NFL's 5 toughest places to play

Regardless of how good your football team is, it's difficult to win on the road in the National Football League. There are a multitude of challenges, both logistically and when you're out on the field. And all opposing stadiums aren't created equal. There are some that teams fear playing in and coaches know it's very difficult to win in.

Logistically, the road presents different challenges for young guys and veterans. For young guys, it's sometimes tough to understand the demands on them off the field. Interview requests; getting hotels for family members; extra tickets; partying away from home. All of those distractions can weigh on young players, especially rookies, and cause them to lose focus on the game. Veterans are different. They've already fallen into the traps, so they know how to handle themselves and many of them are married. For them, it's about missing their families. And most times they just want some shut-eye on Friday and Saturday nights.

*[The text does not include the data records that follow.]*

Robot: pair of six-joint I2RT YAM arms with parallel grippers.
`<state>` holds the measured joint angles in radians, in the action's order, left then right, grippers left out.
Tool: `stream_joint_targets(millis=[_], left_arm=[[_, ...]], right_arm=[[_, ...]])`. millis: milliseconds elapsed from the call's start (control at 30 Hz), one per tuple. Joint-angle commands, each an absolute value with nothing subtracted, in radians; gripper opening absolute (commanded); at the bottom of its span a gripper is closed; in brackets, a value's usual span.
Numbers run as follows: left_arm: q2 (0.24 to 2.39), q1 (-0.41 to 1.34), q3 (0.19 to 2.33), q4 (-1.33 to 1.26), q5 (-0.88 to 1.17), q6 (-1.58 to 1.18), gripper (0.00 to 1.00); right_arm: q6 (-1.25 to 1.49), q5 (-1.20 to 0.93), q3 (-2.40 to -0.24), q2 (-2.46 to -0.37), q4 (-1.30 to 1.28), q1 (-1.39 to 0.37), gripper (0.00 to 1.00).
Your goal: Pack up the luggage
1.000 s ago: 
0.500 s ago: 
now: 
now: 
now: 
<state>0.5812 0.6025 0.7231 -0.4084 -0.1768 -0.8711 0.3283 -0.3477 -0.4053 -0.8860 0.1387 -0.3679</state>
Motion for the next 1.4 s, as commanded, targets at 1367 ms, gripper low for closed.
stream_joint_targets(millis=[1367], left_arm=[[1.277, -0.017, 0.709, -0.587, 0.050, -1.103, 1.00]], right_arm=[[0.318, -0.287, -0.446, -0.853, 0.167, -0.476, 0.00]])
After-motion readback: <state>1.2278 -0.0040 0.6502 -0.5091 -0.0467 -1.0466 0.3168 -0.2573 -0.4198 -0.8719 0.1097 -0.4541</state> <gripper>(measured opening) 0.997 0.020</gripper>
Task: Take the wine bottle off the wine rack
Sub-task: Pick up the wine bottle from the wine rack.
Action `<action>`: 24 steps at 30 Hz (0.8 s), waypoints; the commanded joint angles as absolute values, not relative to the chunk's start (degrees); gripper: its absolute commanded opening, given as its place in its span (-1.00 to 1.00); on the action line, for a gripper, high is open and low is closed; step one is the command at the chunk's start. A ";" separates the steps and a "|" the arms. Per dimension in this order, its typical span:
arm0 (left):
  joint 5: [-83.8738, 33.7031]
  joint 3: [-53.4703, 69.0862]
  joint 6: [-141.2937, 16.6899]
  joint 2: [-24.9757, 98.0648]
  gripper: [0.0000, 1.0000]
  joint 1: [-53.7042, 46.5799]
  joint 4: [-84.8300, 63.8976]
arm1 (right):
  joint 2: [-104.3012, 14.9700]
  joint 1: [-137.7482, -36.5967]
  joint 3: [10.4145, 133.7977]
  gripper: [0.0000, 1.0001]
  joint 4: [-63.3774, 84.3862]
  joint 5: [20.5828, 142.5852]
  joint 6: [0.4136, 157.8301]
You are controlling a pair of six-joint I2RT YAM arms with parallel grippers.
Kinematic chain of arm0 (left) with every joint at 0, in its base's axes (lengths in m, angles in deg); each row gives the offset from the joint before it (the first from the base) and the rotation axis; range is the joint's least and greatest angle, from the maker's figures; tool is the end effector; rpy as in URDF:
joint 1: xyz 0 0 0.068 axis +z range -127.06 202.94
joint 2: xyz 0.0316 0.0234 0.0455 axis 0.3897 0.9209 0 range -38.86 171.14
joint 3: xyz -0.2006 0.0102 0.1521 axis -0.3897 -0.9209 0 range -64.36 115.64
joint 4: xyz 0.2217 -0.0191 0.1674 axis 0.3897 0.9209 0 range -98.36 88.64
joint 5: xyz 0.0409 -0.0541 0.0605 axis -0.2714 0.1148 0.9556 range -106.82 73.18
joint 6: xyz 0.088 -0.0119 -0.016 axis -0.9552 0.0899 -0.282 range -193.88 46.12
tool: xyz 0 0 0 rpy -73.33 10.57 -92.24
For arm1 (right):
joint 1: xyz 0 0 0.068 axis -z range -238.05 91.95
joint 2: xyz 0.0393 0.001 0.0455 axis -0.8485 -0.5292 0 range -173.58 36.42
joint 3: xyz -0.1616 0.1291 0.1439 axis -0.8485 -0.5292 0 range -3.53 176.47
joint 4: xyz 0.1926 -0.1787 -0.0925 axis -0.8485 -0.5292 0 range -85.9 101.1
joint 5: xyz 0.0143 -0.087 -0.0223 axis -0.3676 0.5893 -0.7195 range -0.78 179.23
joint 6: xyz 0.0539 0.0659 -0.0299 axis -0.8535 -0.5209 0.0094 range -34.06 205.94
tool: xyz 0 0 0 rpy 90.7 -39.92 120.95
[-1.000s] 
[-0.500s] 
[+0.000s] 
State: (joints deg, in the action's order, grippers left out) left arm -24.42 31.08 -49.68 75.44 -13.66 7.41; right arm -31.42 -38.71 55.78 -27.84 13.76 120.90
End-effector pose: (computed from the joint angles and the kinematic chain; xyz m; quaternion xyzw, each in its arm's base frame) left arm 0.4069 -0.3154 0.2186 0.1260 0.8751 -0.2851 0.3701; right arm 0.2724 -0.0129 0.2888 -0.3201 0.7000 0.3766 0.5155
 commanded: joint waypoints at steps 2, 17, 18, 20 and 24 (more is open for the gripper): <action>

On the field, pretty much all the problems are because of crowd noise. It seems so simple, but even though coaches pipe in sound during practice now, it's impossible to replicate the experience of being out on the field with 60,000 fans screaming at you. Unlike at home, where you can quiet the crowd and your QB can change the cadence to confuse defenses, you're at the defense's mercy on the road. Crowd noise forces your quarterback to go to a silent count. That's why you see QBs raise their leg while the center is looking back, so he knows when to snap it. It's also extremely difficult to run the no-huddle offense or have success in the red zone (when you're closest to the crowd) on the road.